Verträge für Feuerwachen-Neubau sind unterzeichnet

Sie soll die Arbeits- und Einsatzmöglichkeit der Lehrter Ortsfeuerwehr für 40 Jahre sichern: Stadtbrandmeister Jörg Posenauer (links) und Bürgermeister Klaus Sidortschuk vor der Planansicht der neuen Feuerwache. (Foto: Walter Klinger)
Lehrte: Feuerwehrhaus Lehrte |

Festpreis 19 Millionen inklusive Baubetriebshof und Werkstätten

LEHRTE (kl). Nach einem über anderthalb Jahre vertraulich durchgeführten Bieterverfahren hat Bürgermeister Klaus Sidortschuk am Donnerstag die Verträge für die Erstellung und anschließenden Instandhaltung der neuen Feuerwache mit städtischem Baubetriebshof und Werkstätten unterzeichnet. Den 60 Bauhofmitarbeitern und Mitgliedern der Orts- und Stadtfeuerwehr wurden anschließend die Pläne vorgestellt.
Baubeginn soll bereits im Oktober sei.
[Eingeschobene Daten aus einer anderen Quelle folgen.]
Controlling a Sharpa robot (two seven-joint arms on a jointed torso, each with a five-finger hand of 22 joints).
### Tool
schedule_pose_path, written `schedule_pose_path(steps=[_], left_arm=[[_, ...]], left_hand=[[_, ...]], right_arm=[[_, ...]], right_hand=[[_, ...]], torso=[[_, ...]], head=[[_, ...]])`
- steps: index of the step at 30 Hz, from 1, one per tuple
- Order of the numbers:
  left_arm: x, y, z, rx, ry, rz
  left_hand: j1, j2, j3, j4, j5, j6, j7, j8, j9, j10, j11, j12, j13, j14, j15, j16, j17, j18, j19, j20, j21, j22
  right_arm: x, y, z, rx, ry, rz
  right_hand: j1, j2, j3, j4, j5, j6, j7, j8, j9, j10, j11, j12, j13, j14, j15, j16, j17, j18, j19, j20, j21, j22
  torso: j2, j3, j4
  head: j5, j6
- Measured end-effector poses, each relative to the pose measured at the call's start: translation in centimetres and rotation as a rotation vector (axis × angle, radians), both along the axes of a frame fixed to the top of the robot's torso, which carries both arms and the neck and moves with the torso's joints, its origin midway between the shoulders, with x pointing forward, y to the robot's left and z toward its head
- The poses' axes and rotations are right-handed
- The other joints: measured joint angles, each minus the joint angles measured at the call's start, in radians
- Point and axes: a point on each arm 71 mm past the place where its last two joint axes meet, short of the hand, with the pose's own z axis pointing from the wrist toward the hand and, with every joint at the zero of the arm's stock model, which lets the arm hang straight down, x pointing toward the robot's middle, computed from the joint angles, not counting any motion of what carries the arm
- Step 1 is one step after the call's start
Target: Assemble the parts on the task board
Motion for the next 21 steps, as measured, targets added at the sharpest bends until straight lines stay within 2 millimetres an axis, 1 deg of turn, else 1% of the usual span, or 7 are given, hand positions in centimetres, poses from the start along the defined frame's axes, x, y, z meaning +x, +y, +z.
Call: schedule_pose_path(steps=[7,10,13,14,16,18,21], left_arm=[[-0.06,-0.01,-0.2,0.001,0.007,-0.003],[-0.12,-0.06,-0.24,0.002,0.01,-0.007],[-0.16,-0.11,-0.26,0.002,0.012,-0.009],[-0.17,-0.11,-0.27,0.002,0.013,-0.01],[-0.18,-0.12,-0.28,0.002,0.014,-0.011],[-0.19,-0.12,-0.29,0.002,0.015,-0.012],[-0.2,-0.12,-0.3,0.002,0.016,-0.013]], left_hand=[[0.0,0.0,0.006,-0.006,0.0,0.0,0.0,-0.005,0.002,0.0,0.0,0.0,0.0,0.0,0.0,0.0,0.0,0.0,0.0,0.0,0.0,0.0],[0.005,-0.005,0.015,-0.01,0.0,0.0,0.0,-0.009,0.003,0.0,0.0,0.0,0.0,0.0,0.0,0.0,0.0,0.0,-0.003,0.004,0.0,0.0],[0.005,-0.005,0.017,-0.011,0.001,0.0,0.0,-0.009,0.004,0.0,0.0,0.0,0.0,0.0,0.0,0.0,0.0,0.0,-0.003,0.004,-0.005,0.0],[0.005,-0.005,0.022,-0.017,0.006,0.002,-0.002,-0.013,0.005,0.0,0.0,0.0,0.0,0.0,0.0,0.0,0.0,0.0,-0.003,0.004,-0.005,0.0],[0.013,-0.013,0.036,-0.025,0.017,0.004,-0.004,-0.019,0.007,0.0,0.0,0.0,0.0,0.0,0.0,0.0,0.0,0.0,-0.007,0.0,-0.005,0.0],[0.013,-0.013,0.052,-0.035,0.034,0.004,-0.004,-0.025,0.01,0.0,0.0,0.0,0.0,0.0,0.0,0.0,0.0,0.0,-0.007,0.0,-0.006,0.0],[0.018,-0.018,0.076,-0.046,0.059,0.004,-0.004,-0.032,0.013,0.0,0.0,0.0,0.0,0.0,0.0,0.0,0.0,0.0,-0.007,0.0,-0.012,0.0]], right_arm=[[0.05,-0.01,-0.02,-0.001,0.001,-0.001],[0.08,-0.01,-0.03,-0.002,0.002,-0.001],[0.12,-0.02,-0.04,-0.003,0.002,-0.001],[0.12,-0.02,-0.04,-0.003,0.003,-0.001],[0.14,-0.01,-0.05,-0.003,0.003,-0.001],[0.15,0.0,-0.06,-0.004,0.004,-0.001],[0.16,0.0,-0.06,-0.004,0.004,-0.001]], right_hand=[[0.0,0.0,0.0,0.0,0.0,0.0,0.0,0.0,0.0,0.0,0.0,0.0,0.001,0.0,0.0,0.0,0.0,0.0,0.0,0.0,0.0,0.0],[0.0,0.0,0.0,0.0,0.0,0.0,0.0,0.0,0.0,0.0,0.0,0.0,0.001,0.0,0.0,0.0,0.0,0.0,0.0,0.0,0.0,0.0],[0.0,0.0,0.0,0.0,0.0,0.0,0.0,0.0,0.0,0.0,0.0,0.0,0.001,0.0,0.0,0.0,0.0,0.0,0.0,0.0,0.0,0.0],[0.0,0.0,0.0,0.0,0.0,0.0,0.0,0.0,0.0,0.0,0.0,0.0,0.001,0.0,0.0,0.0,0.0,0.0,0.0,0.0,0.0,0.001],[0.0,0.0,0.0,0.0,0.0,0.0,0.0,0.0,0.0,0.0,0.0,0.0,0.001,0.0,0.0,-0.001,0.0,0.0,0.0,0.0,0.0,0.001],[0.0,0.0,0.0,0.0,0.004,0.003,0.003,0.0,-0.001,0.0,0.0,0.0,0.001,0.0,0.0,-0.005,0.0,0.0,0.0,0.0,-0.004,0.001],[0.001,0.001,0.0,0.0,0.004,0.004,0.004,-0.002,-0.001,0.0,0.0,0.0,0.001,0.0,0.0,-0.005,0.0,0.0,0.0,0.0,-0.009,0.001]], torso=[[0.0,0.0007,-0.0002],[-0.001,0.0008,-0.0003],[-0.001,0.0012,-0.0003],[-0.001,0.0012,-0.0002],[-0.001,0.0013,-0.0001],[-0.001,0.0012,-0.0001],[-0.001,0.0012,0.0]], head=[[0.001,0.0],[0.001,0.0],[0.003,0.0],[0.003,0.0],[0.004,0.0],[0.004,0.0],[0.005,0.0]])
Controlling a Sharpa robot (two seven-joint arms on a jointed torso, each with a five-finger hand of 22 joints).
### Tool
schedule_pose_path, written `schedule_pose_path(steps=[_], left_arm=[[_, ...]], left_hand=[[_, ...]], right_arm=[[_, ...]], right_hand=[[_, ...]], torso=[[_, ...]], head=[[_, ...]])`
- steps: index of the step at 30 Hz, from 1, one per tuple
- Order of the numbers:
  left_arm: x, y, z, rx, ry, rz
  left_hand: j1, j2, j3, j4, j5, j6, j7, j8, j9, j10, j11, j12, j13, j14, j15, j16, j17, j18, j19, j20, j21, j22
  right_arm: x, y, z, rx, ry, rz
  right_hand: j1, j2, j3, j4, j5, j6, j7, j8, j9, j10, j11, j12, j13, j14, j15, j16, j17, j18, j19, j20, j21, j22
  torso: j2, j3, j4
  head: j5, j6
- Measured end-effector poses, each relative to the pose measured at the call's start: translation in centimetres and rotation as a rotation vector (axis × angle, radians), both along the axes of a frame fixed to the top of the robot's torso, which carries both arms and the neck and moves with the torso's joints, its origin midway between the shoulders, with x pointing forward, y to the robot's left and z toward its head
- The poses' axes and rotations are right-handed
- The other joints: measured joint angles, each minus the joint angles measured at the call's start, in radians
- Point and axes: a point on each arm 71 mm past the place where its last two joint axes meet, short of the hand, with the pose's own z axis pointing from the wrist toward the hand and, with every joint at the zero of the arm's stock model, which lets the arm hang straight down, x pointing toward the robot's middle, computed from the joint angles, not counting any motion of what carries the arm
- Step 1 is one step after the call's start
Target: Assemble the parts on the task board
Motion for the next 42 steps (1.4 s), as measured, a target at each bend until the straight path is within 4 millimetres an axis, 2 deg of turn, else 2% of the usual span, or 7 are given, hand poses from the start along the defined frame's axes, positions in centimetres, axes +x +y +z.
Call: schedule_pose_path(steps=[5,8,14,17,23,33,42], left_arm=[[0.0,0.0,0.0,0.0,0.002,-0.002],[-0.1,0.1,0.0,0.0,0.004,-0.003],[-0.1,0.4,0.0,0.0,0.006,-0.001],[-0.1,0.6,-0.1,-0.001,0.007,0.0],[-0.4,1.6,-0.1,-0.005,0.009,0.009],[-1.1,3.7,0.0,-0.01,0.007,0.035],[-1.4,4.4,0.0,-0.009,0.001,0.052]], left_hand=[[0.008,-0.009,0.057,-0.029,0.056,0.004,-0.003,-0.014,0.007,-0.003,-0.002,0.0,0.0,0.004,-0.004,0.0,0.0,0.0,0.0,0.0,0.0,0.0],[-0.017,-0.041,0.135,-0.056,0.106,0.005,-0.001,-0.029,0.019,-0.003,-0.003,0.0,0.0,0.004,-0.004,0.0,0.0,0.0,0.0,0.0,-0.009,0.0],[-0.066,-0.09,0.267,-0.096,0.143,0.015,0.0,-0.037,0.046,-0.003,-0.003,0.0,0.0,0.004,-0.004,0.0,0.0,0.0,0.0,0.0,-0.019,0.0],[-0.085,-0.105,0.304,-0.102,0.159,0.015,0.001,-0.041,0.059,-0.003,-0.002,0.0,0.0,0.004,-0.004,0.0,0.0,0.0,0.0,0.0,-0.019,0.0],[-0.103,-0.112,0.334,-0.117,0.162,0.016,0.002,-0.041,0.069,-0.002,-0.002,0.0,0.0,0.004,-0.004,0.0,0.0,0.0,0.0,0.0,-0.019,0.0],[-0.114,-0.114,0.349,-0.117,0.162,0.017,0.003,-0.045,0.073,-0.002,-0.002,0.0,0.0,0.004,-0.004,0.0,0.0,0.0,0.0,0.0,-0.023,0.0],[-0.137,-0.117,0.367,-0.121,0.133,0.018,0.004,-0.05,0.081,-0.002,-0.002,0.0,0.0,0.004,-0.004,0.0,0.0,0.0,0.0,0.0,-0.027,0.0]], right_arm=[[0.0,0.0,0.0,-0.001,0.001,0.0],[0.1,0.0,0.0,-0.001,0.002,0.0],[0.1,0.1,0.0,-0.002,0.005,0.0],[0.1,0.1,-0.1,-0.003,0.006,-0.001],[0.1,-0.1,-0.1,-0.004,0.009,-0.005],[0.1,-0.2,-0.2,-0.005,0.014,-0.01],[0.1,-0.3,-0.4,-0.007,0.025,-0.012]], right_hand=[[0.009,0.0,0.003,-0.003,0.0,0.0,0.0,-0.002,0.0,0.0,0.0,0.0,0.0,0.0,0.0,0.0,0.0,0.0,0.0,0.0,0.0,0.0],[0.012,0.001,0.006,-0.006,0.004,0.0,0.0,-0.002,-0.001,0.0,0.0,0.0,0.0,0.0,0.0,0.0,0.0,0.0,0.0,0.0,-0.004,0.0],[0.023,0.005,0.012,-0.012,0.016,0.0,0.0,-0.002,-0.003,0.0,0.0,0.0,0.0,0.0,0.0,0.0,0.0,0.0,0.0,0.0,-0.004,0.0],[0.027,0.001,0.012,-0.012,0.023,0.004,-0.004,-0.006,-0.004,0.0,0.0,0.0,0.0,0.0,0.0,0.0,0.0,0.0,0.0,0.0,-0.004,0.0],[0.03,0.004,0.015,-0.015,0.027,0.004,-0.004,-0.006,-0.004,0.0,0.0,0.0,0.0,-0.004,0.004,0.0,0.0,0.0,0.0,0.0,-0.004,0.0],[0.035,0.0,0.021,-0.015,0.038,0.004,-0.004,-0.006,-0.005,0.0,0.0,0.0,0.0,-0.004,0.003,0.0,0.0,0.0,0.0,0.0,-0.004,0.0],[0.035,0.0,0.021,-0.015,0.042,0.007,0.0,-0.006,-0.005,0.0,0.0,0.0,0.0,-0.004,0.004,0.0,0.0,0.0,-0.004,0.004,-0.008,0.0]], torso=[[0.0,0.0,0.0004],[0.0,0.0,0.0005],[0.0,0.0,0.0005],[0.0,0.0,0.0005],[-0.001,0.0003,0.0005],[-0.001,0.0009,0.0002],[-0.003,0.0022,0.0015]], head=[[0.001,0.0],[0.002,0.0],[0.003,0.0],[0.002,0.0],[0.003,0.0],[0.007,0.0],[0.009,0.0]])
Erstellt werden die mehr als 7.000 Quadratmeter Nutzfläche zum Festpreis von 19,37 Millionen Euro bis Mitte April 2019. Für weitere 20 Jahre übernimmt die Arbeitsgemeinschaft aus dem Bauunternehmen Carl Schumacher AG aus Wolfenbüttel und Frauenrath Baukonzept aus Heinsberg auch die Instandhaltung (nebst Hausmeister) und wird dafür in den ersten sechs Jahren jeweils mit 183.681 Euro, danach pro Jahr mit 303.401 Euro entlohnt.
Stadt und Feuerwehr hatten die Funktionalität der Gebäude vorgegeben, die zunächst vier mitbietenden Firmen die in mehreren Bieterrunden optimierte Planung erstellt.
Berücksichtigt ist bereits der Raumbedarf für bis zu elf künftige hauptamtliche Gerätewarte, die einmal als Erstangriffstrupp die zurzeit noch gefährdete Tageseinsatzbereitschaft sicherstellen sollen.
Auch die Tauchergruppe, Übergaberäume für zu wartende Geräte auch von den übrigen Ortsfeuerwehren, ein Büro der Stadtfeuerwehr und ein bei besonderen Einsatzlagen als Einsatzstab oder Sammelunterkunft nutzbarer Mehrzweckraum gehören zu dem auf 40 Jahre Nutzungsdauer ausgelegten zweistöckigen Neubau. Die bisherigen Fahrzeughallen nutzt der Baubetriebshof, alle anderen Gbäude an der Schützenstraße 49 werden in zwei Bauabschnitten neu ersetzt. Die Werkstätten werden gemeinsam genutzt.